Packaging an action as a Node.js module

As an alternative to writing all your action code in a single JavaScript source file, you can write an action as a npm package. Consider as an example a directory with the following files:

First, package.json:

{
  "name": "my-action",
  "main": "index.js",
  "dependencies" : {
    "left-pad" : "1.1.3"
  }
}

Then, index.js:

function myAction(args) {
    const leftPad = require("left-pad")
    const lines = args.lines || [];
    return { padded: lines.map(l => leftPad(l, 30, ".")) }
}
exports.main = myAction;

Note that the action is exposed through exports.main; the action handler itself can have any name, as long as it conforms to the usual signature of accepting an object and returning an object (or a Promise of an object). Per Node.js convention, you must either name this file index.js or specify the the file name you prefer as the main property in package.json.

To create an OpenWhisk action from this package:

  1. Install first all dependencies locally

    $ npm install
    
  2. Create a .zip archive containing all files (including all dependencies):

    $ zip -r action.zip *
    
  3. Create the action:

    $ wsk action create packageAction --kind nodejs:6 action.zip
    

    Note that when creating an action from a .zip archive using the CLI tool, you must explicitly provide a value for the --kind flag.

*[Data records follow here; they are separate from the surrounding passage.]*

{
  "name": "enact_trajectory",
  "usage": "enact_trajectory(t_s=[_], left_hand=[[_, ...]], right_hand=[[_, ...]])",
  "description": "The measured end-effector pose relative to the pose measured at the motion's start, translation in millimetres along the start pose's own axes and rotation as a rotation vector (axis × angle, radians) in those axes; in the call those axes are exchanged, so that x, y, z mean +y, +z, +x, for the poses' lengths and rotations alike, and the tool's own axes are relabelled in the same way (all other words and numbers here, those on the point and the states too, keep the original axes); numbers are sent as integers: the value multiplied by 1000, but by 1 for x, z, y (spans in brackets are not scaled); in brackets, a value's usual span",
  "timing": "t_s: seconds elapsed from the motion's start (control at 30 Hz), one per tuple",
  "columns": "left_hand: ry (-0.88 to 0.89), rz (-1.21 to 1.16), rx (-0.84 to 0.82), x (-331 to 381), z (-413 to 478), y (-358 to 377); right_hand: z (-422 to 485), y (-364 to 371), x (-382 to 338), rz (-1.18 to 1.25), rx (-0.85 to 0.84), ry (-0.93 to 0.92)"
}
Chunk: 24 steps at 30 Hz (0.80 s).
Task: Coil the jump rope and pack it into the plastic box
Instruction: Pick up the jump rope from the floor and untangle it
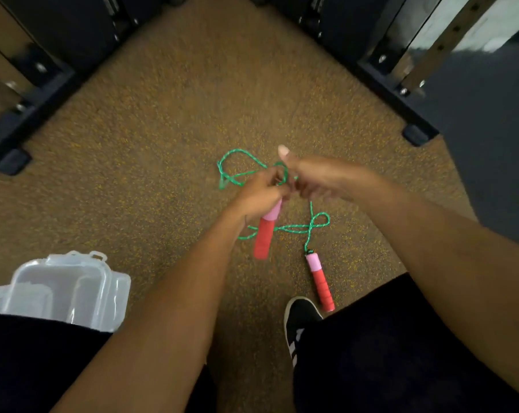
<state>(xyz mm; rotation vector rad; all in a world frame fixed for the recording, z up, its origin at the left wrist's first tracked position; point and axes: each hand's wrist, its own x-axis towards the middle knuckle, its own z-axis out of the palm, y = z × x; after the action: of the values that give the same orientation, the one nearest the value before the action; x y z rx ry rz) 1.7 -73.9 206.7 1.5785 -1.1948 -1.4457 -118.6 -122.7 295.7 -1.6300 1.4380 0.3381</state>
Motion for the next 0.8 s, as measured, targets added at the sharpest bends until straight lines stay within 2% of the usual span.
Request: enact_trajectory(t_s=[0.07,0.13,0.2,0.27,0.33,0.4,0.43,0.5,0.53,0.57,0.6,0.67,0.73,0.8], left_hand=[[128,192,-17,43,-10,-8],[232,387,42,78,-28,-16],[371,351,38,107,-54,-23],[405,282,-165,123,-78,-26],[297,462,-481,121,-97,-27],[110,800,-725,101,-109,-21],[-18,971,-763,88,-114,-15],[-240,1248,-657,62,-126,-3],[-290,1339,-606,49,-131,-1],[-292,1402,-640,37,-132,-4],[-271,1397,-686,32,-130,-8],[-271,1226,-691,50,-119,-25],[-213,798,-625,98,-113,-44],[-29,294,-520,162,-114,-57]], right_hand=[[-17,-5,-7,364,-80,39],[-36,-14,-20,611,-5,-33],[-55,-30,-37,825,108,-100],[-73,-49,-48,1037,122,-189],[-89,-70,-50,1232,103,-297],[-103,-95,-50,1406,87,-434],[-110,-107,-50,1467,82,-511],[-126,-129,-52,1531,41,-679],[-134,-137,-54,1537,0,-767],[-143,-142,-56,1528,-46,-848],[-150,-145,-59,1507,-92,-912],[-164,-144,-65,1453,-174,-987],[-172,-135,-72,1365,-193,-1007],[-172,-122,-81,1261,-126,-981]])
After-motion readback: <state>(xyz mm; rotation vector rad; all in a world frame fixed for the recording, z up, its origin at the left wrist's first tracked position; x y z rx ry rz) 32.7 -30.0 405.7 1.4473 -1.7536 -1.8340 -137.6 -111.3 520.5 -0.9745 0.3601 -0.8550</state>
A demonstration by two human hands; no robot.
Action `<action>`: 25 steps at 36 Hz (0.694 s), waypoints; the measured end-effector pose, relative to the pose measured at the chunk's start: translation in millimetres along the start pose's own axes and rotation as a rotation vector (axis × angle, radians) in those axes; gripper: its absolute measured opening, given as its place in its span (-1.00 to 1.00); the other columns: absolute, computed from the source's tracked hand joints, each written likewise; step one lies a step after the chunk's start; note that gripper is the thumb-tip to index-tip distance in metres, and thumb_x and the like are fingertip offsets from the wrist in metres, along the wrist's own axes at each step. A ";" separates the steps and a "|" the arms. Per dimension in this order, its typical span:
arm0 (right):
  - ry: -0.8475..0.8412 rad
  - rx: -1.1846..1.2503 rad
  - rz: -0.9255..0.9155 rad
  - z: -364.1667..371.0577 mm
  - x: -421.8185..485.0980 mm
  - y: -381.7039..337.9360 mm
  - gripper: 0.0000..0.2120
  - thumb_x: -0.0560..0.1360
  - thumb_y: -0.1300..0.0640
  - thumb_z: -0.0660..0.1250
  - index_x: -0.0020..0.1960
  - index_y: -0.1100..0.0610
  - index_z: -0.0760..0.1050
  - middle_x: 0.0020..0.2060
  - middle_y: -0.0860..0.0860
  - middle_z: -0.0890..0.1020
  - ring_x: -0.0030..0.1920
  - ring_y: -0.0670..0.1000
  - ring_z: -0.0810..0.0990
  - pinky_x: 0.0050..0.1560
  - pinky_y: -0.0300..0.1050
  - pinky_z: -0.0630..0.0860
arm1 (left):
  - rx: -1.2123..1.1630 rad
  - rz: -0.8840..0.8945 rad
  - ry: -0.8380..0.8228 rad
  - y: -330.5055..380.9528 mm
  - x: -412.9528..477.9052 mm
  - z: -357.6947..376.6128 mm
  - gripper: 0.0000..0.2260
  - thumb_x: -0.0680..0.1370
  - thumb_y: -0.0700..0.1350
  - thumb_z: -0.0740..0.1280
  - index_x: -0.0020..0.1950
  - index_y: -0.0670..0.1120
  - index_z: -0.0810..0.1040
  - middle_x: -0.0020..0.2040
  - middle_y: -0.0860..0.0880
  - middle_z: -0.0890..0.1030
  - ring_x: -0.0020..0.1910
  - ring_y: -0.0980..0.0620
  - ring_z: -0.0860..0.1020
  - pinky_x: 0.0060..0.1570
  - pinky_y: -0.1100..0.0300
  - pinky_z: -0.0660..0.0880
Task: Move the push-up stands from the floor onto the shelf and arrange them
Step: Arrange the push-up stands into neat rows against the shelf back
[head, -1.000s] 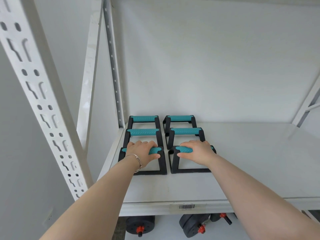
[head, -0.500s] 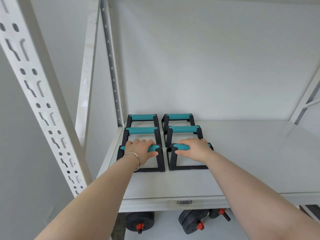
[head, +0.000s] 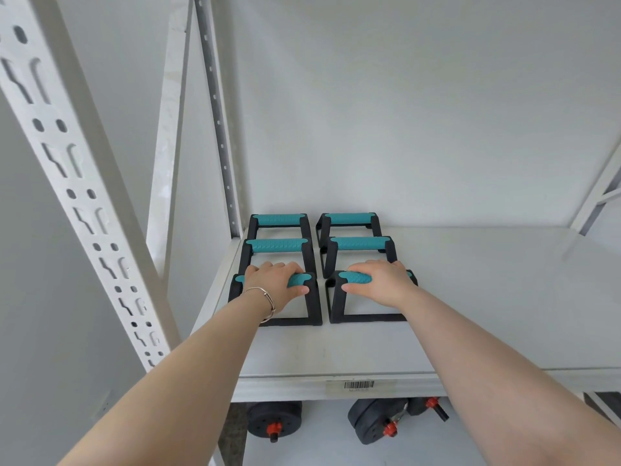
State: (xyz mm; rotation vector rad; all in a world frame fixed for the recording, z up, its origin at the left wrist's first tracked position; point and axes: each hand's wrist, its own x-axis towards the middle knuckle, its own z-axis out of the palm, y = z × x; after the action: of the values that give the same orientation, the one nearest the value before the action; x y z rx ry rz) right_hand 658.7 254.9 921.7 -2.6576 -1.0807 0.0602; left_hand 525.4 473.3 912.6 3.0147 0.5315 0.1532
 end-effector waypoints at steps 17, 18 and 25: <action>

  4. You can invoke the action like any other:

    $ wsk action invoke --blocking --result packageAction --param lines "[\"and now\", \"for something completely\", \"different\" ]"
    
    {
        "padded": [
            ".......................and now",
            "......for something completely",
            ".....................different"
        ]
    }
    

Finally, note that while most npm packages install JavaScript sources on npm install, some also install and compile binary artifacts. The archive file upload currently does not support binary dependencies but rather only JavaScript dependencies. Action invocations may fail if the archive includes binary dependencies.

Creating action sequences

You can create an action that chains together a sequence of actions.

Several utility actions are provided in a package called /whisk.system/utils that you can use to create your first sequence. You can learn more about packages in the Packages section.

  1. Display the actions in the /whisk.system/utils package.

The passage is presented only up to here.